* WHAT IS REQUIRED
I need the lines below from the one with "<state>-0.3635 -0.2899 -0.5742" down to the one with "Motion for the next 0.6" reproduced exactly, both ends included, and nothing else.

[Stored data]
'''

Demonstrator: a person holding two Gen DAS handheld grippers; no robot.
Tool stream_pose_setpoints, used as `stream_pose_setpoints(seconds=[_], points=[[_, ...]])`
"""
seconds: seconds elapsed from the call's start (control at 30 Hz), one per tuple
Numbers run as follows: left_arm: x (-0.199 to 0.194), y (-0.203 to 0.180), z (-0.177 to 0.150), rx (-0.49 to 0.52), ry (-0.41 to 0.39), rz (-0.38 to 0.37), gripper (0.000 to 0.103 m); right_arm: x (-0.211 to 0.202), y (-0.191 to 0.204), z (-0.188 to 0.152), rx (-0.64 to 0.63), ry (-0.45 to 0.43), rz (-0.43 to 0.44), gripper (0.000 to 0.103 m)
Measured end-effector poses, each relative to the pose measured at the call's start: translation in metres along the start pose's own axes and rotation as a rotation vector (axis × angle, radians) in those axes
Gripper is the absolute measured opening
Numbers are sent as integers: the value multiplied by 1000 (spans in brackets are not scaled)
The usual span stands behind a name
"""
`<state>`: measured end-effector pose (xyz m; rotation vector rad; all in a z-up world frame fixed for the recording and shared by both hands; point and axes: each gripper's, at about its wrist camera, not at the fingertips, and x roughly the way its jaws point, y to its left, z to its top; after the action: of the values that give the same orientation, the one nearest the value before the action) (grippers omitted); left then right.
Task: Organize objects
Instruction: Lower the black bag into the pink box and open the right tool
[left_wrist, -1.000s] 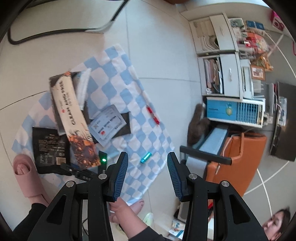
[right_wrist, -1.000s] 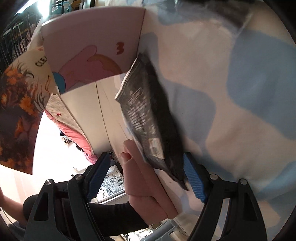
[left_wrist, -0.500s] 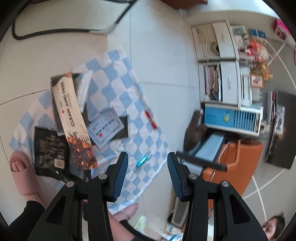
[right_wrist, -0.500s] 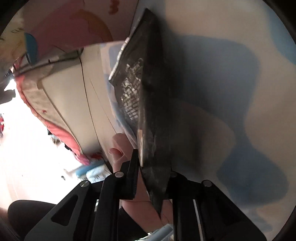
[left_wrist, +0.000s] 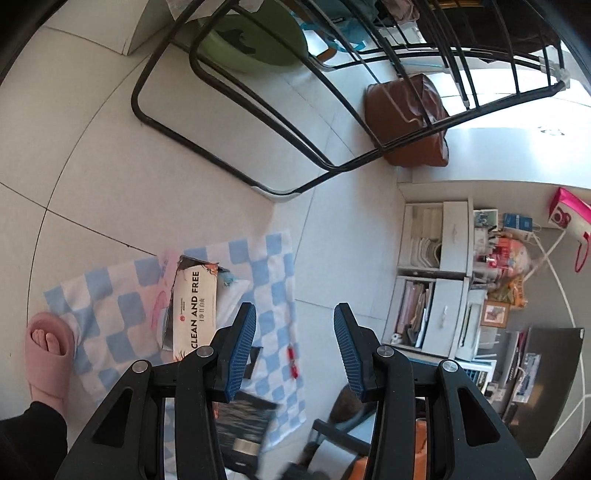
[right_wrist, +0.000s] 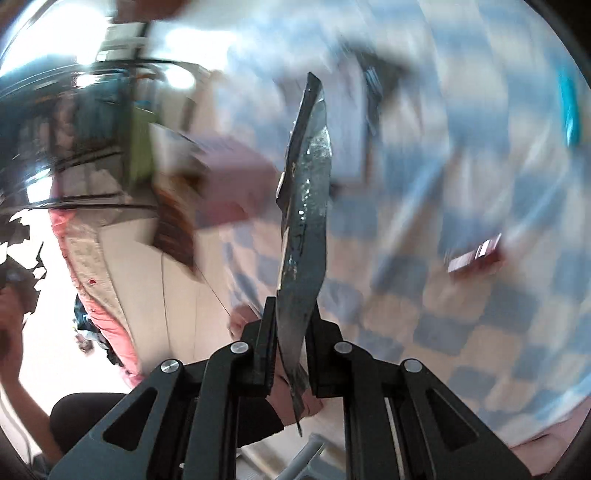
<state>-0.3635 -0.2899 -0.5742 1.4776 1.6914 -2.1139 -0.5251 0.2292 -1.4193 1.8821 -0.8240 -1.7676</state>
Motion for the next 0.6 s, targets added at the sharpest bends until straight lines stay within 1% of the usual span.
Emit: stream_pose_setpoints(seconds=[0.07,0.1,0.13,0.2,0.23,0.27,0.3,0.37,0.4,0.43,0.47,0.53,0.6], points=[[-1,2,-4,2,9,-2,42,-26,43,12,-96,-36,-36,14],[-1,4,-7,3,12,-2,42,-30,74,23,-154,-49,-65,14],[-3,5,-6,7,17,-4,42,-27,114,30,-222,-59,-99,14],[-8,5,0,14,21,-12,42,-27,172,39,-341,-71,-144,14],[-11,6,8,15,20,-17,42,-9,208,39,-373,-68,-144,14],[-13,7,8,17,17,-25,42,-4,220,35,-400,-57,-137,14],[-13,7,11,16,19,-30,42,5,234,39,-419,-42,-132,14],[-12,11,15,4,33,-34,42,23,251,45,-450,-13,-159,14],[-11,14,17,-12,44,-37,42,43,262,51,-473,0,-201,14],[-11,19,19,-34,52,-39,42,63,254,55,-489,12,-241,14],[-9,21,22,-51,57,-40,42,79,257,56,-504,26,-292,14],[-7,30,26,-98,67,-52,42,122,268,59,-535,72,-429,14],[-5,35,31,-126,76,-63,42,162,272,56,-602,122,-559,14]])
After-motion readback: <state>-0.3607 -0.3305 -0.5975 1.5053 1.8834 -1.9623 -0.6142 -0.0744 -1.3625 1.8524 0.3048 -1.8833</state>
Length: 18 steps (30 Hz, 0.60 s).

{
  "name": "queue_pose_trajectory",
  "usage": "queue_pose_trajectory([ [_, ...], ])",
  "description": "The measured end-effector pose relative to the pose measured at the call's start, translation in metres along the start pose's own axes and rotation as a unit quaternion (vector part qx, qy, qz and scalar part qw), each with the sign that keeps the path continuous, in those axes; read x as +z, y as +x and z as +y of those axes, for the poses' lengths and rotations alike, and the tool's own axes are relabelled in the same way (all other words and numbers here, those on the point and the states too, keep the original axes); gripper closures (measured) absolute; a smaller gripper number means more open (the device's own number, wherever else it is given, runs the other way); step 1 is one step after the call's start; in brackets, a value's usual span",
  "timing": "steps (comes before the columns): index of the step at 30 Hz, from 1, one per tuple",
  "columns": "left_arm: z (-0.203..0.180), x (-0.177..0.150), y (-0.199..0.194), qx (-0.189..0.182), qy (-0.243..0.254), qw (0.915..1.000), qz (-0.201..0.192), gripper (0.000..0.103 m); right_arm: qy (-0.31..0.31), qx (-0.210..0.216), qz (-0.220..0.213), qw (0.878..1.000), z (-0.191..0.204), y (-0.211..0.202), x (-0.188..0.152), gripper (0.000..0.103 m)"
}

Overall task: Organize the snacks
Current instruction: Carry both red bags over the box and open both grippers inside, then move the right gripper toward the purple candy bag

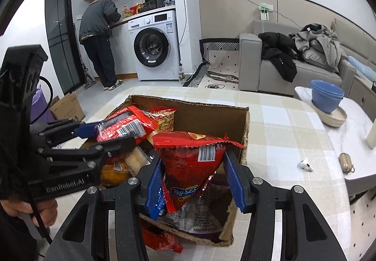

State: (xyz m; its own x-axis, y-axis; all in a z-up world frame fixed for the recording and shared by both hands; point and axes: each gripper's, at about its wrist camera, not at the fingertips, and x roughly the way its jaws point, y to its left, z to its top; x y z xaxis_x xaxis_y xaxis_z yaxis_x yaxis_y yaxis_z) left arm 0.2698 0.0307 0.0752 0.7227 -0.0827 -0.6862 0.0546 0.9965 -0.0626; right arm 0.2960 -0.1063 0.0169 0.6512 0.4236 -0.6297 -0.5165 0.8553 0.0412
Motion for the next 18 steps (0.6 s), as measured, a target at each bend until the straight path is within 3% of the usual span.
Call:
queue_pose_trajectory([
  [7, -0.009, 0.002, 0.010, 0.001, 0.004, 0.9999, 0.010, 0.057, -0.014, 0.002, -0.007, 1.000, 0.000, -0.007, -0.001, 0.049],
  [9, -0.008, 0.001, 0.009, -0.003, -0.001, 1.0000, 0.009, 0.056, -0.010, -0.001, -0.015, 1.000, -0.001, -0.014, -0.003, 0.035],
  [11, -0.007, 0.001, 0.007, -0.015, -0.008, 0.9998, 0.009, 0.050, 0.003, 0.001, -0.031, 1.000, -0.008, -0.023, -0.004, 0.024],
  [13, -0.007, -0.002, 0.001, -0.022, -0.009, 0.9997, 0.006, 0.032, 0.014, -0.001, -0.036, 0.999, -0.014, -0.032, -0.006, 0.018],
  [18, -0.011, -0.007, -0.020, -0.011, -0.009, 0.9999, -0.006, 0.021, 0.032, -0.001, -0.042, 0.999, -0.025, -0.047, -0.013, 0.006],
])
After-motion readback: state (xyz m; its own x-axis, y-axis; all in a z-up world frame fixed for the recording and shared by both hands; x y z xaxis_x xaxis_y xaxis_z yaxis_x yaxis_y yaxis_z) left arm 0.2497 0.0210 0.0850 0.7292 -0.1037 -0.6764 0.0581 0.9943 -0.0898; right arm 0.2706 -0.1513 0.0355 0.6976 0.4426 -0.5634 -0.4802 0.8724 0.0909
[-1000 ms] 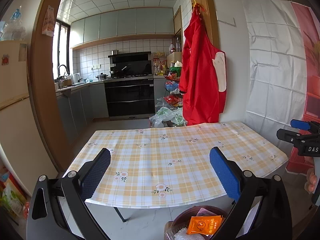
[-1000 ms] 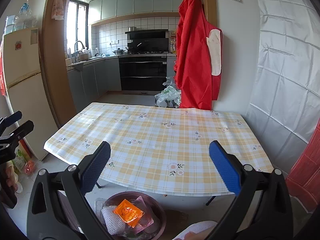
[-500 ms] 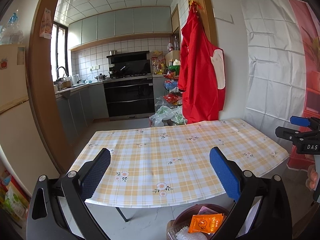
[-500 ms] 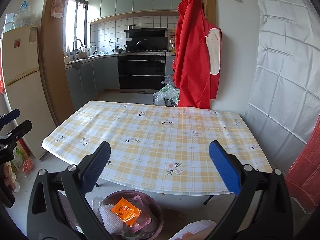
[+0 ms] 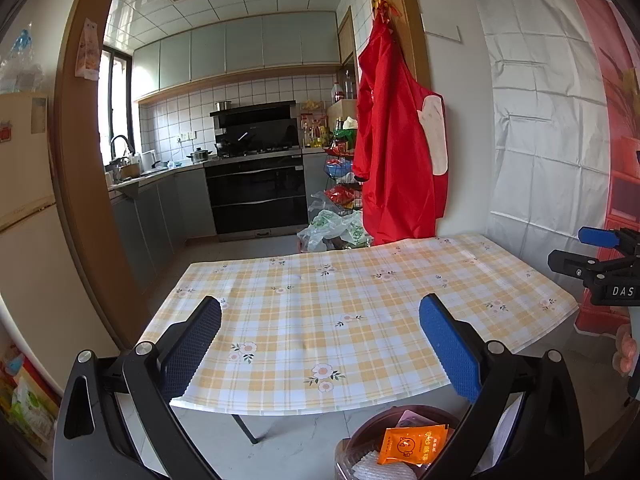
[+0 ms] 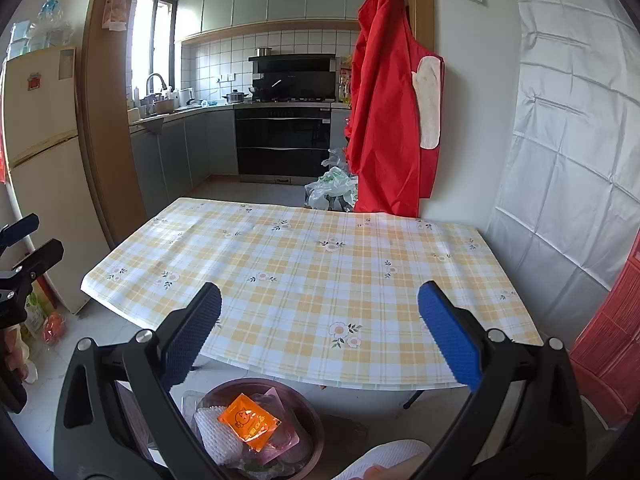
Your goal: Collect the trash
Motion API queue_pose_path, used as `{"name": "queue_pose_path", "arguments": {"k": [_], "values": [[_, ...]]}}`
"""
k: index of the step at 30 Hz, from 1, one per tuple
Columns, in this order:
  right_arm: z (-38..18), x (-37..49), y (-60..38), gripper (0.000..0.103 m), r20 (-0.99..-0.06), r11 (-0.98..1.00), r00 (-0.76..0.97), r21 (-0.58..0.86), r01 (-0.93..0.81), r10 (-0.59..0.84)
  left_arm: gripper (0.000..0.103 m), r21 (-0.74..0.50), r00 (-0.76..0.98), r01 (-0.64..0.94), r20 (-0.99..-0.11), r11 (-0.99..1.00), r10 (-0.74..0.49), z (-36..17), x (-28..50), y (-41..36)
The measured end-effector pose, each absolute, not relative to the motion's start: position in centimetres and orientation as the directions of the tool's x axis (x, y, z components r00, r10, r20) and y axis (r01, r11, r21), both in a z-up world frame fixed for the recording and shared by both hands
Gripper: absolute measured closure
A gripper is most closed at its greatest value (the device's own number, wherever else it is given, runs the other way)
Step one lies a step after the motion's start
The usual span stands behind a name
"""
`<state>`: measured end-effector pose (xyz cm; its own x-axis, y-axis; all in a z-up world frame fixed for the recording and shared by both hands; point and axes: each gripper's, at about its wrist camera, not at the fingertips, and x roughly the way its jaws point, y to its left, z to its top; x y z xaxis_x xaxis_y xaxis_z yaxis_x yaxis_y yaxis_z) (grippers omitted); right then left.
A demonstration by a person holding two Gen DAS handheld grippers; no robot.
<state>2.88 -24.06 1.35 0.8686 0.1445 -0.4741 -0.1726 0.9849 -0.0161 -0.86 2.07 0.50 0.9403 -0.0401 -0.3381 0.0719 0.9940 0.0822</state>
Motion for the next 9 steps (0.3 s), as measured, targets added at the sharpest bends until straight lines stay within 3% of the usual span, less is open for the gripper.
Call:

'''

* EXERCISE RESPONSE
<state>-0.3635 -0.2899 -0.5742 1.4776 1.6914 -2.1139 -0.5251 0.2292 -1.4193 1.8821 -0.8240 -1.7676</state>
Motion for the next 0.6 s, targets added at the sharpest bends until straight lines stay within 1% of the usual span.

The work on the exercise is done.